# [Task instructions]
Give back every line of the data, transcribed exactly.

:: Records for the task

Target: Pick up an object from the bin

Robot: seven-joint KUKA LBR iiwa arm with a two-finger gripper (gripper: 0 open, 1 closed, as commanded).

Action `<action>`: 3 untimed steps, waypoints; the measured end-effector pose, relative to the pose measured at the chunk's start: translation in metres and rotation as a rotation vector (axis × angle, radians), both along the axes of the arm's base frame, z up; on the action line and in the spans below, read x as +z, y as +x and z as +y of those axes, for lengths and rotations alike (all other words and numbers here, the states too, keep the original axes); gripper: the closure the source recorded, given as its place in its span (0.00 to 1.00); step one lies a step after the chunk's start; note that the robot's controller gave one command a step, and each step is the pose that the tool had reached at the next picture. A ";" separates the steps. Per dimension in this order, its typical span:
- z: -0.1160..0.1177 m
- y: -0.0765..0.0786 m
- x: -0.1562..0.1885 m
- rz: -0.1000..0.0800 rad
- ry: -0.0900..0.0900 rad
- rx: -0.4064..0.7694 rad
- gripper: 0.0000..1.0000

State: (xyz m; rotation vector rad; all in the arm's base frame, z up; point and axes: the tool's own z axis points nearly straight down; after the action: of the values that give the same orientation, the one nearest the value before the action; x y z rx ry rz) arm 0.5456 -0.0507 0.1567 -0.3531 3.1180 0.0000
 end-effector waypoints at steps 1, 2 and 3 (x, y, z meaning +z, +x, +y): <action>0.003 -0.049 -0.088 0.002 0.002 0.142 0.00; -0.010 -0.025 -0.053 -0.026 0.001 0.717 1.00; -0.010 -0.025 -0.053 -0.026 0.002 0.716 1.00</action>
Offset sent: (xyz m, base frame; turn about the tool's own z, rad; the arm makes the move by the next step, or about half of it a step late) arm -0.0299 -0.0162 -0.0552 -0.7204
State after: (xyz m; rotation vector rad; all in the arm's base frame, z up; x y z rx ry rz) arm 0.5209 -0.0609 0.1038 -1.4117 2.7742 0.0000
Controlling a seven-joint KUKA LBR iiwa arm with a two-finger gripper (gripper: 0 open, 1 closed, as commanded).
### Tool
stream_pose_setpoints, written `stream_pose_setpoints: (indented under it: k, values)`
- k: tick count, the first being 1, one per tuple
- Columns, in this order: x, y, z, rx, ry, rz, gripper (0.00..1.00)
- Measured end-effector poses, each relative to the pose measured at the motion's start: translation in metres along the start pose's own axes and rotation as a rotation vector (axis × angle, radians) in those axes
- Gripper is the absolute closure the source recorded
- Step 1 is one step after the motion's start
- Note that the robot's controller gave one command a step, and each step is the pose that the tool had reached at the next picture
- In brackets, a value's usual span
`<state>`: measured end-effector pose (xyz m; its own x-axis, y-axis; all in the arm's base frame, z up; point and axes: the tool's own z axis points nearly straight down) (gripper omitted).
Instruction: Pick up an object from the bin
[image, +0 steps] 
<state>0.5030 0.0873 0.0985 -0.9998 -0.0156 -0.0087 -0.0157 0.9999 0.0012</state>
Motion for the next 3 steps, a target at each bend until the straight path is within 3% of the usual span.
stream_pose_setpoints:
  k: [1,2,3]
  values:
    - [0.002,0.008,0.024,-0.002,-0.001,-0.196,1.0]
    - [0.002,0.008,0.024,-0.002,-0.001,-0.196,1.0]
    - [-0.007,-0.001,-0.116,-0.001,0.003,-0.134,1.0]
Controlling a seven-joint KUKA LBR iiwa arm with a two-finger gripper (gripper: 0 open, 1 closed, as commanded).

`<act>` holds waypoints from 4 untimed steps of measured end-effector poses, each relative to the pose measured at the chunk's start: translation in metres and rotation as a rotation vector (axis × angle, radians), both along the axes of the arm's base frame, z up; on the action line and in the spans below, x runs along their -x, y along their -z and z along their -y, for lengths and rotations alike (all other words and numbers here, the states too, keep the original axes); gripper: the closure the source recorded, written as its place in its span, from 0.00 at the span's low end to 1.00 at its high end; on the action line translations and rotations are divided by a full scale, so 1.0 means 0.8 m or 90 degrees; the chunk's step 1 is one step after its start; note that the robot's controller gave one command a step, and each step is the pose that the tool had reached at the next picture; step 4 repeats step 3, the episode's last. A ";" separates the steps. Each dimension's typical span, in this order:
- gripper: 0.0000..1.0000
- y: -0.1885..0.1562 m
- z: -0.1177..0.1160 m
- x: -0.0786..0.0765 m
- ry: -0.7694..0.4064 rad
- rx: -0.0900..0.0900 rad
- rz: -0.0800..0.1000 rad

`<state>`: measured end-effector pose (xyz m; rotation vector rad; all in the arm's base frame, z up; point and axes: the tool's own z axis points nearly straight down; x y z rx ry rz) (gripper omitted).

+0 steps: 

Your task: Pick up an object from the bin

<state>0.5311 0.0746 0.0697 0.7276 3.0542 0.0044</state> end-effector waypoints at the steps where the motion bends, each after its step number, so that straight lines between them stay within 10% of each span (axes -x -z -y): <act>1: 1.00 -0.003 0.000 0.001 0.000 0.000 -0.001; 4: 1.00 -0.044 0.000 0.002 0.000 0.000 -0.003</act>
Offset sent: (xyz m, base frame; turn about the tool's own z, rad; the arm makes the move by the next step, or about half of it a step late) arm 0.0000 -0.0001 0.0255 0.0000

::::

# [Exercise solution]
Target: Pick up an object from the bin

Robot: seven-joint KUKA LBR iiwa arm with a two-finger gripper (gripper: 0 open, 1 closed, as commanded).

Action `<action>`: 3 untimed steps, waypoints; the measured end-effector pose, relative to the pose measured at the chunk's start: translation in metres and rotation as a rotation vector (axis × angle, radians), both along the axes of the arm's base frame, z up; on the action line and in the spans below, read x as +z, y as +x and z as +y of those axes, for lengths and rotations alike (all other words and numbers here, the states too, keep the original axes); gripper: the closure the source recorded, given as its place in its span (0.00 to 1.00); step one lies a step after the chunk's start; note that the robot's controller gave one command a step, and each step is the pose that the tool had reached at the next picture. A ";" separates the steps. Per dimension in this order, its typical span:
- z: -0.1160..0.1177 m
- y: -0.0765..0.0786 m
- x: -0.1562..0.1885 m
- rz: -0.1000..0.0800 rad
- ry: -0.0900..0.0900 rad
- rx: -0.4064..0.7694 rad
- gripper: 0.0000..1.0000

State: (xyz m; rotation vector rad; all in the arm's base frame, z up; point and axes: the tool's own z axis points nearly straight down; after the action: of the values that give the same orientation, the one nearest the value before the action; x y z rx ry rz) arm 0.5456 -0.0507 0.1567 -0.3531 3.1180 0.0000
 end-effector waypoints at steps 1, 2 and 3 (x, y, z meaning +z, +x, +y): <action>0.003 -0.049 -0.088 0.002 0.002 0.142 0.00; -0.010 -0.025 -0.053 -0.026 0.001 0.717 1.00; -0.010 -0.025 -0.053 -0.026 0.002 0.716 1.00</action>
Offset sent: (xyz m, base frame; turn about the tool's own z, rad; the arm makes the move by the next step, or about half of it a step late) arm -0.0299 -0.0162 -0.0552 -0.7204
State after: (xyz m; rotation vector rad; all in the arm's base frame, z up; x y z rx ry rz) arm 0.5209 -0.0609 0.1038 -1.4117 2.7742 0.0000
Controlling a seven-joint KUKA LBR iiwa arm with a two-finger gripper (gripper: 0 open, 1 closed, as commanded).
### Tool
stream_pose_setpoints, written `stream_pose_setpoints: (indented under it: k, values)`
- k: tick count, the first being 1, one per tuple
- Columns, in this order: x, y, z, rx, ry, rz, gripper (0.00..1.00)
- Measured end-effector poses, each relative to the pose measured at the motion's start: translation in metres along the start pose's own axes and rotation as a rotation vector (axis × angle, radians) in those axes
- Gripper is the absolute closure the source recorded
- Step 1 is one step after the motion's start
- Note that the robot's controller gave one command a step, and each step is the pose that the tool had reached at the next picture
- In brackets, a value's usual span
`<state>`: measured end-effector pose (xyz m; its own x-axis, y-axis; all in the arm's base frame, z up; point and axes: the tool's own z axis points nearly straight down) (gripper omitted).
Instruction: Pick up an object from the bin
[image, +0 steps] 
<state>0.5030 0.0873 0.0985 -0.9998 -0.0156 -0.0087 -0.0157 0.9999 0.0012</state>
Motion for the next 3 steps, a target at each bend until the straight path is within 3% of the usual span.
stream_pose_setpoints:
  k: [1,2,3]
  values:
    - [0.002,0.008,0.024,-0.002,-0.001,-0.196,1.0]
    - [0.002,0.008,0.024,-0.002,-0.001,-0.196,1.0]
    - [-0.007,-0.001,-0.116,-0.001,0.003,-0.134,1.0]
Controlling a seven-joint KUKA LBR iiwa arm with a two-finger gripper (gripper: 0 open, 1 closed, as commanded).

`<act>` holds waypoints from 4 untimed steps of measured end-effector poses, each relative to the pose measured at the chunk's start: translation in metres and rotation as a rotation vector (axis × angle, radians), both along the axes of the arm's base frame, z up; on the action line and in the spans below, x runs along their -x, y along their -z and z along their -y, for lengths and rotations alike (all other words and numbers here, the states too, keep the original axes); gripper: the closure the source recorded, written as its place in its span, from 0.00 at the span's low end to 1.00 at its high end; on the action line translations and rotations are divided by a full scale, so 1.0 means 0.8 m or 90 degrees; the chunk's step 1 is one step after its start; note that the robot's controller gave one command a step, and each step is the pose that the tool had reached at the next picture; step 4 repeats step 3, the episode's last. A ";" separates the steps. Each dimension's typical span, in this order:
- gripper: 0.0000..1.0000
- y: -0.1885..0.1562 m
- z: -0.1177..0.1160 m
- x: -0.0786..0.0765 m
- ry: -0.7694..0.4064 rad
- rx: -0.0900..0.0900 rad
- rz: -0.0800..0.1000 rad

`<state>`: measured end-effector pose (xyz m; rotation vector rad; all in the arm's base frame, z up; point and axes: the tool's own z axis points nearly straight down; x y z rx ry rz) (gripper omitted).

+0 steps: 

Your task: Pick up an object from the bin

<state>0.5311 0.0746 0.0697 0.7276 3.0542 0.0044</state> end-effector waypoints at the steps where the motion bends, each after its step number, so that straight lines between them stay within 10% of each span (axes -x -z -y): <act>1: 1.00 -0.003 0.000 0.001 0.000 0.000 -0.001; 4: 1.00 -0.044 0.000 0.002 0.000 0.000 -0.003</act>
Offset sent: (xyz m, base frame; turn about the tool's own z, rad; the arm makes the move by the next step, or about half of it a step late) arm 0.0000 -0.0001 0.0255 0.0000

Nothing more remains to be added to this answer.